* **TASK DETAILS**: Would you work out how many lines below include the word "between"? Only that number is wanted.

* **RECORDS TO PROCESS**:
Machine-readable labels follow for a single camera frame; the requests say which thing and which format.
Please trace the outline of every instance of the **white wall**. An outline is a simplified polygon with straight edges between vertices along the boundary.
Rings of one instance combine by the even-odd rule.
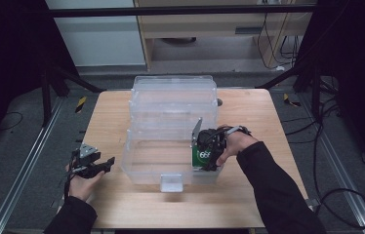
[[[134,7],[132,0],[46,0],[50,9]],[[136,17],[55,19],[76,66],[145,65]]]

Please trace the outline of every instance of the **wooden panel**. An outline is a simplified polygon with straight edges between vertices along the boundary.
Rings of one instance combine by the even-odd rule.
[[[275,161],[295,180],[302,179],[266,90],[218,90],[223,100],[219,124],[247,126],[263,140]],[[115,156],[90,203],[97,210],[95,228],[247,228],[263,227],[253,188],[235,158],[217,183],[185,185],[183,193],[161,193],[159,185],[135,185],[121,170],[122,149],[130,126],[129,91],[101,93],[84,142],[101,152],[101,162]]]

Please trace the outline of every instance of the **metal bar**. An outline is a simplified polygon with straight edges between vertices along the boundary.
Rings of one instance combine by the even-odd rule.
[[[25,11],[25,15],[53,18],[83,17],[126,17],[161,15],[206,15],[206,14],[247,14],[247,13],[307,13],[334,10],[333,6],[316,4],[291,5],[226,5],[226,6],[180,6],[141,8],[95,8],[95,9],[53,9],[46,11]]]
[[[310,101],[305,94],[298,93],[298,97],[301,100],[301,104],[306,110],[307,114],[314,120],[314,117],[310,111]],[[325,130],[323,130],[322,135],[320,136],[320,142],[322,143],[323,148],[326,151],[326,158],[328,159],[335,176],[338,180],[338,183],[343,188],[349,188],[357,191],[353,180],[350,178],[350,175],[347,173],[343,163],[341,162],[338,153],[335,151],[333,143],[329,140],[328,135]],[[364,200],[352,193],[346,193],[346,200],[349,203],[353,214],[355,215],[359,225],[365,226],[365,202]]]
[[[4,200],[2,206],[0,207],[0,233],[3,232],[7,221],[9,220],[10,215],[19,200],[19,197],[24,189],[24,186],[27,183],[27,180],[30,177],[30,174],[36,164],[37,159],[43,149],[43,146],[55,125],[55,122],[60,114],[61,106],[64,101],[64,98],[58,97],[55,101],[55,107],[53,109],[53,116],[50,119],[48,125],[42,127],[42,130],[39,133],[36,141],[34,142],[32,148],[30,149],[29,154],[27,155],[26,160],[24,161],[23,166],[20,169],[18,177],[12,185],[9,193],[7,194],[6,199]]]

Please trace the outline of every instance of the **floor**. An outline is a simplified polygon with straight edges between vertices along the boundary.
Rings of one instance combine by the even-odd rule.
[[[148,71],[112,72],[102,76],[86,74],[84,79],[102,88],[130,89],[136,75],[164,75],[164,74],[211,74],[215,77],[218,87],[255,87],[273,79],[282,69],[289,69],[292,64],[282,64],[274,68],[267,68],[259,57],[259,51],[251,37],[239,38],[197,38],[193,43],[186,40],[157,40],[152,57],[152,67]],[[273,102],[282,121],[285,133],[294,132],[310,124],[309,111],[304,106],[307,93],[295,94],[291,89],[294,78],[285,80],[270,90]],[[56,209],[51,208],[53,201],[60,197],[61,188],[58,183],[62,176],[62,167],[69,157],[69,150],[77,147],[83,131],[86,130],[92,115],[93,106],[97,101],[97,94],[90,94],[81,87],[69,83],[71,93],[62,101],[62,109],[55,127],[47,138],[46,144],[40,150],[35,166],[29,173],[29,179],[20,192],[18,201],[12,207],[12,213],[6,221],[5,233],[40,233],[50,221]],[[284,101],[284,94],[289,95],[289,101]],[[74,112],[78,99],[86,96],[87,102],[80,114]],[[322,101],[331,98],[322,95]],[[53,103],[58,99],[53,96]],[[16,98],[9,107],[9,114],[3,120],[0,129],[0,207],[12,188],[27,158],[30,148],[39,135],[42,124],[40,90]],[[360,192],[365,194],[365,164],[360,158],[353,135],[340,117],[339,109],[330,113],[324,119],[324,134],[333,142],[334,152],[344,165],[346,173]],[[309,197],[316,197],[312,168],[313,143],[304,143],[316,135],[314,127],[307,128],[298,134],[290,134],[288,140],[298,168],[304,181]],[[316,167],[318,171],[317,183],[322,192],[342,186],[339,172],[334,170],[334,162],[328,156],[330,150],[325,139],[319,143]],[[330,206],[340,215],[356,223],[353,215],[354,207],[348,204],[348,196],[334,195],[330,198]],[[328,233],[365,233],[365,230],[349,227],[338,221],[324,208],[319,217],[326,226]],[[134,230],[133,232],[117,233],[148,233]]]

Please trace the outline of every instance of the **green object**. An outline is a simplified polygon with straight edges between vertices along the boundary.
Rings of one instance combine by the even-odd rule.
[[[194,171],[201,171],[201,169],[207,165],[210,160],[210,150],[199,151],[197,145],[192,146],[192,169]]]

* **SOLUTION TO THIS PROBLEM**: 5